WHAT IS REQUIRED ▸
Retype every record exactly. Leave the pictures out.

[Collection entries]
--------------------

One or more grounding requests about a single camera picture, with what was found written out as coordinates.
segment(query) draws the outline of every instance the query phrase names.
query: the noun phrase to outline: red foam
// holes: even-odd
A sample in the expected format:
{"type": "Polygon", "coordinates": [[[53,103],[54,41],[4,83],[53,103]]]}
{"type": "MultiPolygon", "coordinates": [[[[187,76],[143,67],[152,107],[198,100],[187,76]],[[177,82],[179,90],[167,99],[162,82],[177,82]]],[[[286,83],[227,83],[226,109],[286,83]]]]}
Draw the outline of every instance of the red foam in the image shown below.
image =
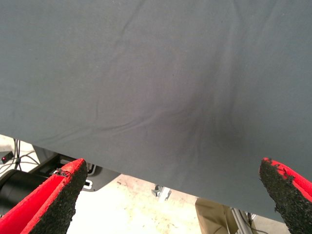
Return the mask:
{"type": "Polygon", "coordinates": [[[280,162],[270,160],[267,157],[263,158],[263,160],[270,162],[272,166],[276,166],[278,173],[281,174],[285,179],[287,178],[287,176],[293,176],[292,184],[302,193],[302,195],[307,200],[312,202],[312,183],[310,181],[308,181],[303,176],[295,172],[293,169],[280,162]]]}
{"type": "MultiPolygon", "coordinates": [[[[62,167],[62,170],[73,174],[79,169],[83,161],[83,159],[77,159],[67,163],[62,167]]],[[[0,233],[29,233],[71,178],[71,176],[63,177],[60,175],[49,177],[0,219],[0,233]]]]}

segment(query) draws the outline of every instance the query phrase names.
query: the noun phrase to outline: gray fabric
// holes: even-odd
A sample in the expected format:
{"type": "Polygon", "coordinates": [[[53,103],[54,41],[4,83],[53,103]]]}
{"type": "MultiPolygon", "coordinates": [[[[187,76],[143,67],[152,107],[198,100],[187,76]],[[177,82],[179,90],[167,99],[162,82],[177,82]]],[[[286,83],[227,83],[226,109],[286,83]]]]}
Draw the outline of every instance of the gray fabric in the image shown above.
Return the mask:
{"type": "Polygon", "coordinates": [[[0,132],[270,218],[264,156],[311,176],[312,7],[2,0],[0,132]]]}

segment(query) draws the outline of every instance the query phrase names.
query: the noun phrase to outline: floor
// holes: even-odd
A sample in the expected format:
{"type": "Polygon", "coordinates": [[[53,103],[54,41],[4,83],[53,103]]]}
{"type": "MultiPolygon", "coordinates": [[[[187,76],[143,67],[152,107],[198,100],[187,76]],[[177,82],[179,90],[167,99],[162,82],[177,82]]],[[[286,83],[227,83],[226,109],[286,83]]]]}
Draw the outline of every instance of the floor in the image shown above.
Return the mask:
{"type": "MultiPolygon", "coordinates": [[[[0,151],[11,150],[13,140],[0,135],[0,151]]],[[[21,143],[20,155],[31,151],[30,144],[21,143]]],[[[37,160],[35,153],[31,156],[37,160]]],[[[24,171],[35,167],[26,157],[22,161],[24,171]]],[[[169,199],[160,203],[151,192],[154,188],[148,181],[120,175],[96,192],[82,191],[67,233],[201,234],[195,210],[197,197],[172,190],[169,199]]],[[[289,234],[285,224],[260,216],[255,226],[269,234],[289,234]]]]}

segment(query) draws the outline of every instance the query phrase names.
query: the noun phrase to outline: black cylinder
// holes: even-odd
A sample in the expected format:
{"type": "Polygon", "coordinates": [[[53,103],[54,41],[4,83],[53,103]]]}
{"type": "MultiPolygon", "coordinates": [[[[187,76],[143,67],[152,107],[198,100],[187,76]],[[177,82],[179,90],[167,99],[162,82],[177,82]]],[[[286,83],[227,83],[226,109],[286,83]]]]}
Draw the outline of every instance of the black cylinder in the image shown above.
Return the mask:
{"type": "Polygon", "coordinates": [[[19,170],[8,171],[0,180],[0,215],[6,214],[46,179],[19,170]]]}

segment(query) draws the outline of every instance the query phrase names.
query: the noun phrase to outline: white floor
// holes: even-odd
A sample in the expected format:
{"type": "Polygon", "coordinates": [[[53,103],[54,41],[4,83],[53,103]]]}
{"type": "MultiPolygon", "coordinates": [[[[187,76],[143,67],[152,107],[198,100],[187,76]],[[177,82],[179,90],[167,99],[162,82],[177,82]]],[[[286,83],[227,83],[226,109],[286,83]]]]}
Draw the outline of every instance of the white floor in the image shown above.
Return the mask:
{"type": "MultiPolygon", "coordinates": [[[[14,151],[11,138],[0,135],[1,151],[14,151]]],[[[30,144],[21,143],[20,155],[31,151],[30,144]]],[[[31,156],[37,160],[35,153],[31,156]]],[[[35,167],[27,163],[21,166],[24,171],[35,167]]],[[[67,233],[200,234],[195,211],[197,197],[173,190],[168,201],[159,203],[151,193],[154,187],[148,181],[120,175],[97,192],[82,191],[67,233]]],[[[285,224],[260,216],[255,225],[269,234],[289,234],[285,224]]]]}

--------------------

REPLY TO THE TASK ▸
One or more grounding requests about a single camera picture, with what was found written out as coordinates.
segment(query) draws the outline of every instance the query phrase names.
query: the noun phrase to outline: red foam
// holes: even-odd
A sample in the expected format:
{"type": "Polygon", "coordinates": [[[53,103],[54,41],[4,83],[53,103]]]}
{"type": "MultiPolygon", "coordinates": [[[[187,76],[143,67],[152,107],[198,100],[187,76]],[[177,82],[179,90],[167,99],[162,82],[177,82]]],[[[286,83],[227,83],[226,109],[286,83]]]]}
Draw the outline of every instance of the red foam in the image shown below.
image =
Return the mask:
{"type": "Polygon", "coordinates": [[[280,162],[270,160],[267,157],[263,158],[263,160],[270,162],[272,166],[276,166],[278,173],[281,174],[285,179],[287,178],[287,176],[293,176],[292,184],[302,193],[302,195],[307,200],[312,202],[312,183],[310,181],[308,181],[303,176],[295,172],[293,169],[280,162]]]}
{"type": "MultiPolygon", "coordinates": [[[[62,167],[62,170],[73,174],[79,169],[83,161],[83,159],[77,159],[67,163],[62,167]]],[[[0,233],[29,233],[71,178],[71,176],[63,177],[60,175],[49,177],[0,219],[0,233]]]]}

segment(query) draws the outline of every instance the query phrase names.
query: the noun phrase to outline: gray fabric
// holes: even-odd
A sample in the expected format:
{"type": "Polygon", "coordinates": [[[53,103],[54,41],[4,83],[53,103]]]}
{"type": "MultiPolygon", "coordinates": [[[[187,76],[143,67],[152,107],[198,100],[187,76]],[[177,82],[179,90],[167,99],[162,82],[177,82]]],[[[286,83],[227,83],[226,109],[286,83]]]]}
Draw the outline of every instance of the gray fabric in the image shown above.
Return the mask:
{"type": "Polygon", "coordinates": [[[0,132],[270,218],[264,156],[311,176],[312,7],[2,0],[0,132]]]}

segment(query) draws the outline of every instance the query phrase names.
query: the noun phrase to outline: floor
// holes: even-odd
A sample in the expected format:
{"type": "Polygon", "coordinates": [[[53,103],[54,41],[4,83],[53,103]]]}
{"type": "MultiPolygon", "coordinates": [[[[187,76],[143,67],[152,107],[198,100],[187,76]],[[177,82],[179,90],[167,99],[162,82],[177,82]]],[[[286,83],[227,83],[226,109],[286,83]]]]}
Draw the outline of every instance of the floor in the image shown above.
Return the mask:
{"type": "MultiPolygon", "coordinates": [[[[0,151],[11,150],[13,140],[0,135],[0,151]]],[[[21,143],[20,155],[31,151],[30,144],[21,143]]],[[[37,160],[35,153],[31,156],[37,160]]],[[[24,171],[35,167],[26,157],[22,161],[24,171]]],[[[169,199],[160,203],[151,192],[154,188],[148,181],[120,175],[96,192],[82,191],[67,233],[201,234],[195,210],[197,197],[172,190],[169,199]]],[[[289,234],[285,224],[260,216],[255,226],[269,234],[289,234]]]]}

segment(query) draws the outline of every instance the query phrase names.
query: the noun phrase to outline: black cylinder
// holes: even-odd
A sample in the expected format:
{"type": "Polygon", "coordinates": [[[53,103],[54,41],[4,83],[53,103]]]}
{"type": "MultiPolygon", "coordinates": [[[[187,76],[143,67],[152,107],[198,100],[187,76]],[[177,82],[179,90],[167,99],[162,82],[177,82]]],[[[286,83],[227,83],[226,109],[286,83]]]]}
Draw the outline of every instance of the black cylinder in the image shown above.
Return the mask:
{"type": "Polygon", "coordinates": [[[19,170],[8,171],[0,180],[0,215],[6,214],[46,179],[19,170]]]}

segment(query) draws the outline of every instance the query phrase names.
query: the noun phrase to outline: white floor
// holes: even-odd
A sample in the expected format:
{"type": "Polygon", "coordinates": [[[53,103],[54,41],[4,83],[53,103]]]}
{"type": "MultiPolygon", "coordinates": [[[[187,76],[143,67],[152,107],[198,100],[187,76]],[[177,82],[179,90],[167,99],[162,82],[177,82]]],[[[286,83],[227,83],[226,109],[286,83]]]]}
Draw the outline of every instance of the white floor in the image shown above.
Return the mask:
{"type": "MultiPolygon", "coordinates": [[[[14,151],[11,138],[0,135],[1,151],[14,151]]],[[[30,144],[21,143],[20,155],[31,151],[30,144]]],[[[31,156],[37,160],[35,153],[31,156]]],[[[35,167],[27,163],[21,166],[24,171],[35,167]]],[[[67,233],[200,234],[195,211],[197,197],[173,190],[168,201],[159,203],[151,193],[154,187],[148,181],[120,175],[97,192],[82,191],[67,233]]],[[[285,224],[260,216],[255,225],[269,234],[289,234],[285,224]]]]}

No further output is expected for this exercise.